Skip Navigation

Unbridled fanboyism

Camino’s whitelist manager is mighty nice I love Camino. More appropriately, I love the Mozilla Project as a whole; open–source projects seem to me to be some kind of godly concoction of goodness.

Those of us on the trunk (ie– those of us married to nightly builds) have just been treated to a new mechanism for whitelist management. The fact that Camino has a whitelist for popup–blocking is good enough, (compare to Safari at your leisure) but this takes it one more step in the right direction. Throw in the other additions from the last week or so (the promising text find, not to mention a fix for that troublesome history bug) and it would seem that Camino has been getting a lot work lately.
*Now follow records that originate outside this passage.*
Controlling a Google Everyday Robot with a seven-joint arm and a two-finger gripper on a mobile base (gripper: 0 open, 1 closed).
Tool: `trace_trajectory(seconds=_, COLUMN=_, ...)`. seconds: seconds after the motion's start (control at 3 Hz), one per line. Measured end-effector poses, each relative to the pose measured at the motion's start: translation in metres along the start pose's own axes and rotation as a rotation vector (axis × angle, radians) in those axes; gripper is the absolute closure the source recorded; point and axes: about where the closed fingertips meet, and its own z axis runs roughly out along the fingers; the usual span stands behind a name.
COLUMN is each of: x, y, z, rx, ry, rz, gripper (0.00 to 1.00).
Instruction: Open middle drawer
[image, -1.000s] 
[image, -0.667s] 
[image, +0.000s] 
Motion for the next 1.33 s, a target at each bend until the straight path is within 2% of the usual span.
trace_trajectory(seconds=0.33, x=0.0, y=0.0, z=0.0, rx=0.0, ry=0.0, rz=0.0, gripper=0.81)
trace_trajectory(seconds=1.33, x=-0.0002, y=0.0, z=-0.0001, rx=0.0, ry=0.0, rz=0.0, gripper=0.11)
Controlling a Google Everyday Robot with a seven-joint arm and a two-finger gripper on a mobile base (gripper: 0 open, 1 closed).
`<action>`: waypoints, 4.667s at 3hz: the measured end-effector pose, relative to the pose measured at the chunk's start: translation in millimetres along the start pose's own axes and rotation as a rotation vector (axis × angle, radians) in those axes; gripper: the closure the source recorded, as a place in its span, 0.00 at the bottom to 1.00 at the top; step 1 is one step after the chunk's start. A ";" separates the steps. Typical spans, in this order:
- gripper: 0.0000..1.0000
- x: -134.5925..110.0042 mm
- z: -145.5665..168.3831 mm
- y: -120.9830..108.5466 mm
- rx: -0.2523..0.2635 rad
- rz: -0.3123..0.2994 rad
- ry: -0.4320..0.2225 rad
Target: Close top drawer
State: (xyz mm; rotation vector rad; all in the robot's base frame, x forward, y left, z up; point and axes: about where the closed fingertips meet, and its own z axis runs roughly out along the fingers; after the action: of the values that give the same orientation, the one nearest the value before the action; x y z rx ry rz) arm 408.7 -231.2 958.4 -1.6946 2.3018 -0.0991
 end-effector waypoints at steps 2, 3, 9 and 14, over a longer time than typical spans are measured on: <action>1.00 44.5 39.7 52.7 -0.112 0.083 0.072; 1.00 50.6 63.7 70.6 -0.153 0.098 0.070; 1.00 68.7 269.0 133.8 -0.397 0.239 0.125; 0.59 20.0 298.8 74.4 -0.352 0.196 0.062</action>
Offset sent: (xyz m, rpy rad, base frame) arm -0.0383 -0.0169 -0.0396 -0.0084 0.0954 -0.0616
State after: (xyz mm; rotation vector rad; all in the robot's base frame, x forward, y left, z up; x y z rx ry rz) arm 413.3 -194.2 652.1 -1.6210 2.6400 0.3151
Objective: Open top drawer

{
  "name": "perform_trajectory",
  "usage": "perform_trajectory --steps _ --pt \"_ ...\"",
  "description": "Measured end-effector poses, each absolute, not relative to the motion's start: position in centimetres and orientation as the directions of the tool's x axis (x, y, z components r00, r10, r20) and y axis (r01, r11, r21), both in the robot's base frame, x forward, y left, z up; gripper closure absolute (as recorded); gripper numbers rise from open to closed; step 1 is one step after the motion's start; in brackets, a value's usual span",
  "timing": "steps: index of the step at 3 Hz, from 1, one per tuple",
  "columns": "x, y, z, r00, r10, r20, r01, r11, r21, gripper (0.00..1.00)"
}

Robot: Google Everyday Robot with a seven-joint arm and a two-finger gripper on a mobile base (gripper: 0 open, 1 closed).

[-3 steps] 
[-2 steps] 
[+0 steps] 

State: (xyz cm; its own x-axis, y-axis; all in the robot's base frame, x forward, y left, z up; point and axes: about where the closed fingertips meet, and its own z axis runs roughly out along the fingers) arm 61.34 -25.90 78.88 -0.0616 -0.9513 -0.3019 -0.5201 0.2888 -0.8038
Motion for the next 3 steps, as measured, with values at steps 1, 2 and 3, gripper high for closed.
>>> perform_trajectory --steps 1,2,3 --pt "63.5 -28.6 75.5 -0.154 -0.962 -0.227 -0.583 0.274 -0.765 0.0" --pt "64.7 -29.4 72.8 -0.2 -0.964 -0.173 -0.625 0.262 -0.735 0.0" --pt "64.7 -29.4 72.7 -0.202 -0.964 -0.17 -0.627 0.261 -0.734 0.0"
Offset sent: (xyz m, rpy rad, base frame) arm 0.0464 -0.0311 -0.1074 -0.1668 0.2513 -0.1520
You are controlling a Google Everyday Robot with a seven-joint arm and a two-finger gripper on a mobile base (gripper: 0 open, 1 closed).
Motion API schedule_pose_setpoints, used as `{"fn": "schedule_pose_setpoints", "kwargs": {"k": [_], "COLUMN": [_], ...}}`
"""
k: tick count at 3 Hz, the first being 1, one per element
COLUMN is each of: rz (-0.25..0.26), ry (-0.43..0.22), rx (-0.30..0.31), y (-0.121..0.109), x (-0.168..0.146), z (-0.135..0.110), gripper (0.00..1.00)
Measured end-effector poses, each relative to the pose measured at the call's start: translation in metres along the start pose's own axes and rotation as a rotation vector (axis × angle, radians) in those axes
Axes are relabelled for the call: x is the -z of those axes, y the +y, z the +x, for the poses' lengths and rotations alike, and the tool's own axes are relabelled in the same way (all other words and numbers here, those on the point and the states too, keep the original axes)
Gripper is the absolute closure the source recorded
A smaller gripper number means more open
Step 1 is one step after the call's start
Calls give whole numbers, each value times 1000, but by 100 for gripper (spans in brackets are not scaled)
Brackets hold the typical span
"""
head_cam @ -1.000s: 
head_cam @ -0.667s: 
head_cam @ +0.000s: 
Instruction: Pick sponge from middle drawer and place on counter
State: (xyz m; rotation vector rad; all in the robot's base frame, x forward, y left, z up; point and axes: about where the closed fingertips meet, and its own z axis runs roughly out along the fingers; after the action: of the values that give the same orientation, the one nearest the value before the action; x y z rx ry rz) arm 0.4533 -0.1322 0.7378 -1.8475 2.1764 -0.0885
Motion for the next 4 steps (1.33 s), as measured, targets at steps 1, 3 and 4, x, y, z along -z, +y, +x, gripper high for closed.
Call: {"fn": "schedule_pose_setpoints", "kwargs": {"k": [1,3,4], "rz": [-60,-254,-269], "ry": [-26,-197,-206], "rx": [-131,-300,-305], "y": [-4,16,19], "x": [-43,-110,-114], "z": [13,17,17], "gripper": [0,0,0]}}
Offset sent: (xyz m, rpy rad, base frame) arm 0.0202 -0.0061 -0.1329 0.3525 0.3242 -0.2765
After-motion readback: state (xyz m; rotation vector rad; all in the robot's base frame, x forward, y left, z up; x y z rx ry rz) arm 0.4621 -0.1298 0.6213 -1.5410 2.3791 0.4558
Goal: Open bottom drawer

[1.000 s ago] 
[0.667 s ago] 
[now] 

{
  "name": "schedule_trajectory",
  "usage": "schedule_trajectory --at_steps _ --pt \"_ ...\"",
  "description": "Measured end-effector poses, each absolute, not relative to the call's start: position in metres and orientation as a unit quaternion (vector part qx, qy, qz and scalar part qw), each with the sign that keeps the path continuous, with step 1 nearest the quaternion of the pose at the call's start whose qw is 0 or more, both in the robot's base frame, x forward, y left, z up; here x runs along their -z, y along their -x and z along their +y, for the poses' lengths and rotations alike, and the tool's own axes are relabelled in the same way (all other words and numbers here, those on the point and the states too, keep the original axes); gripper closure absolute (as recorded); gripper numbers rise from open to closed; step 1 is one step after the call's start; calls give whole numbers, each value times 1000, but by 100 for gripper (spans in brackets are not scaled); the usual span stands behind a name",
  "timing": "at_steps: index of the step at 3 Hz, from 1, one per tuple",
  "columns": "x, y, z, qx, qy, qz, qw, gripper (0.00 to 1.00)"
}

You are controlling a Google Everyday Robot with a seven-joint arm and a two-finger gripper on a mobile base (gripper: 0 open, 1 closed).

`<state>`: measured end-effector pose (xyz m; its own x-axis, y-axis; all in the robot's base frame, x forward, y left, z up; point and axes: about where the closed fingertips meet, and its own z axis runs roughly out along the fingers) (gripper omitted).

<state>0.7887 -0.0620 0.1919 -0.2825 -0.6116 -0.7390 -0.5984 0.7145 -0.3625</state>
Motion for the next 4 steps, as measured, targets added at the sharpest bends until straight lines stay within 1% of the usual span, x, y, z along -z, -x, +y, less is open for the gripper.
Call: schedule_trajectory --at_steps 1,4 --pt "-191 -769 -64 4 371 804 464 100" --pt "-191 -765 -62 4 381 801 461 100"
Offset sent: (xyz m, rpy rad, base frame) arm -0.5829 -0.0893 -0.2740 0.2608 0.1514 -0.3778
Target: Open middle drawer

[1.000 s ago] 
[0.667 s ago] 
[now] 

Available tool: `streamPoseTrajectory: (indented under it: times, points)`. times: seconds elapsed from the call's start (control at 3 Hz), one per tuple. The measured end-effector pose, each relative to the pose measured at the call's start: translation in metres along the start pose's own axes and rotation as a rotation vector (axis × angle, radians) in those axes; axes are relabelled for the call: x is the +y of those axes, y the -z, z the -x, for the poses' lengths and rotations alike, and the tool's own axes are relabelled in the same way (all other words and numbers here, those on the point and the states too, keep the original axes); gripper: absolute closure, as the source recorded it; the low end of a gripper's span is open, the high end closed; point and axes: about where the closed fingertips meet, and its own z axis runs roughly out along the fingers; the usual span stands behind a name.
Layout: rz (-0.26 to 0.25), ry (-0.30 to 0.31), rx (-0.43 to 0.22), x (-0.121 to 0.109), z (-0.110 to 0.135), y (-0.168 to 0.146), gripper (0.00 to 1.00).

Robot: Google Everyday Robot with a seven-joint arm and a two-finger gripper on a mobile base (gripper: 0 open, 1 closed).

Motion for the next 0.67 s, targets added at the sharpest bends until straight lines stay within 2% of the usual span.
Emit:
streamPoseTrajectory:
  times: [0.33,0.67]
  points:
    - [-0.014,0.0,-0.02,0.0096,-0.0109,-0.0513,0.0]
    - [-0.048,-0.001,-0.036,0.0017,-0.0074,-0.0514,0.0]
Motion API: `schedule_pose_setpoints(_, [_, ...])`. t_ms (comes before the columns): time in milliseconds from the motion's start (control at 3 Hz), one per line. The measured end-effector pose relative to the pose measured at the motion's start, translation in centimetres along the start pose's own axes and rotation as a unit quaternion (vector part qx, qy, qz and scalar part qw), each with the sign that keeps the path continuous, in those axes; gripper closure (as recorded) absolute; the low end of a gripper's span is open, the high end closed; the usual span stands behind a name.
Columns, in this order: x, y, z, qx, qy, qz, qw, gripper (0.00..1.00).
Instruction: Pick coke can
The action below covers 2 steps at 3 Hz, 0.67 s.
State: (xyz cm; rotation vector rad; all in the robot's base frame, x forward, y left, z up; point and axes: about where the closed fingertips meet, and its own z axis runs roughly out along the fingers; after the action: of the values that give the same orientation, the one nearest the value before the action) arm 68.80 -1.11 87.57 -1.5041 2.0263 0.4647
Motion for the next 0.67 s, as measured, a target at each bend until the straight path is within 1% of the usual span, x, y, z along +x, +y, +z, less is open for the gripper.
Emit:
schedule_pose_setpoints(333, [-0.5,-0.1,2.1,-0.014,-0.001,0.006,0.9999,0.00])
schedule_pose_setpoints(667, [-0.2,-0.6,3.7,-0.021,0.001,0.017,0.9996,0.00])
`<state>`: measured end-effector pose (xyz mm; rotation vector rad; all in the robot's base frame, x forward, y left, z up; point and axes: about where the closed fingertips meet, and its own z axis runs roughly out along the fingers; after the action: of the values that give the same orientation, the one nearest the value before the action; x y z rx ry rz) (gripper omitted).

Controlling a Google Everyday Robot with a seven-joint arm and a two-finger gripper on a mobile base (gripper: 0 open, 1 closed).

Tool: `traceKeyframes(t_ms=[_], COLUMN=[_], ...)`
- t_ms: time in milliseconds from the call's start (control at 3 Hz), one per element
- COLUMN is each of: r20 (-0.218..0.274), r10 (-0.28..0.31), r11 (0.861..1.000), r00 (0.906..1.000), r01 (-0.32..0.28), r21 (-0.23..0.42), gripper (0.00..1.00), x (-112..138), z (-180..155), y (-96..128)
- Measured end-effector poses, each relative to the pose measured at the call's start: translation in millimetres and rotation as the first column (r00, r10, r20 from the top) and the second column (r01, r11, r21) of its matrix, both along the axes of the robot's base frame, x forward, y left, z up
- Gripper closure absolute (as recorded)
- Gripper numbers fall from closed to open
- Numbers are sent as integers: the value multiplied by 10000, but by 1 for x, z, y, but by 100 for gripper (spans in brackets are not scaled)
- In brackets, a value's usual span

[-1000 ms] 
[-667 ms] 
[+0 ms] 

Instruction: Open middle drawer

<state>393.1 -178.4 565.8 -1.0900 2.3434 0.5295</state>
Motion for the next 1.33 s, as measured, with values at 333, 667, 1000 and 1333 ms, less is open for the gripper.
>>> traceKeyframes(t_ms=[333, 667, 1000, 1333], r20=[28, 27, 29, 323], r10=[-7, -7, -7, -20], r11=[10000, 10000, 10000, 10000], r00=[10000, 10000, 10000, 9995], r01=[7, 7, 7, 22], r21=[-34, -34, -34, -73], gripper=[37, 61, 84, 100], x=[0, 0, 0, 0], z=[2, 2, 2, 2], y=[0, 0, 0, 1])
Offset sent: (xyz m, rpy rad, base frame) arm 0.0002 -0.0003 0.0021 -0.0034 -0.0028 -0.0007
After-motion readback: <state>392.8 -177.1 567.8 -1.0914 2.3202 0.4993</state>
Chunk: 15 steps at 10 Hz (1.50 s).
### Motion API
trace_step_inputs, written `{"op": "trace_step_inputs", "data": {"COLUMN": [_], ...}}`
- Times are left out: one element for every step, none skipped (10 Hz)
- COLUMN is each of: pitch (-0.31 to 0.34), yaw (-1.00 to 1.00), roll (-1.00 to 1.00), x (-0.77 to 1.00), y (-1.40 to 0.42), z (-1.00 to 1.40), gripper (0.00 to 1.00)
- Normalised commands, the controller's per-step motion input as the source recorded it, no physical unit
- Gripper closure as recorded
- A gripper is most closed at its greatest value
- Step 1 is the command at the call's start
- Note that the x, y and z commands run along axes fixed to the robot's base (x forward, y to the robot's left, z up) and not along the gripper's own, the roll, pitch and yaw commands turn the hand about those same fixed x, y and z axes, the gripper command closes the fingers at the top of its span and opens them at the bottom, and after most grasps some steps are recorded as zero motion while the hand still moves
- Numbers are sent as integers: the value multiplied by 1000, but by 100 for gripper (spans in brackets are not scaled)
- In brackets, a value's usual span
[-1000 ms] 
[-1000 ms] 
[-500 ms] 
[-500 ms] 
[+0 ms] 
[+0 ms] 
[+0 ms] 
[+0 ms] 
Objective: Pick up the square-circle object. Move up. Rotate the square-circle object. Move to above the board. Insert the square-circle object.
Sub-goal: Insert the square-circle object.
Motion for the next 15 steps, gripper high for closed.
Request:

The popup indicator (pictured) is of particular value. Before the existence of a whitelist, I would sometimes be forced to disable the popup blocker just to view a site (you know the ones… the ones the rely heavily on new windows spawned via javascript). Occasionally, I’d forget to re–enable the blocker before opening a new tab set and being treated to a barrage to popup ads. Most often I’d wonder where the fuck they all came from, and now I know.


Geek out

Tonight, come midnight, I shall travel to the farthest reaches of my own suburb to see the new Matrix movie. I honestly don’t know what to expect.

Don’t get me wrong, I’m a big fucking nerd, but hardly a Matrix geek. I liked the first movie (replace “liked” with “was blown away by the effects and really like slow–mo explosions” as you please) but really felt like the plot was lacking. Maybe I just don’t read the bible enough, but the whole “chosen one” thing got a little overdone around the same time as the Golden Child came out.

I don’t expect to be disappointed tonight — I expect to see some wicked–ass fighting and some spectacular effects — but I doubt that Keanu Reeves has learned to act anytime recently, and I’m confident that whatever “biblical undertones” were present in the first movie are likely destroyed by these next two… making it even less credible.


Mental note

In the absence of pasta sauce or even the basic elements of pasta sauce, barbecue sauce is a surprisingly good substitute.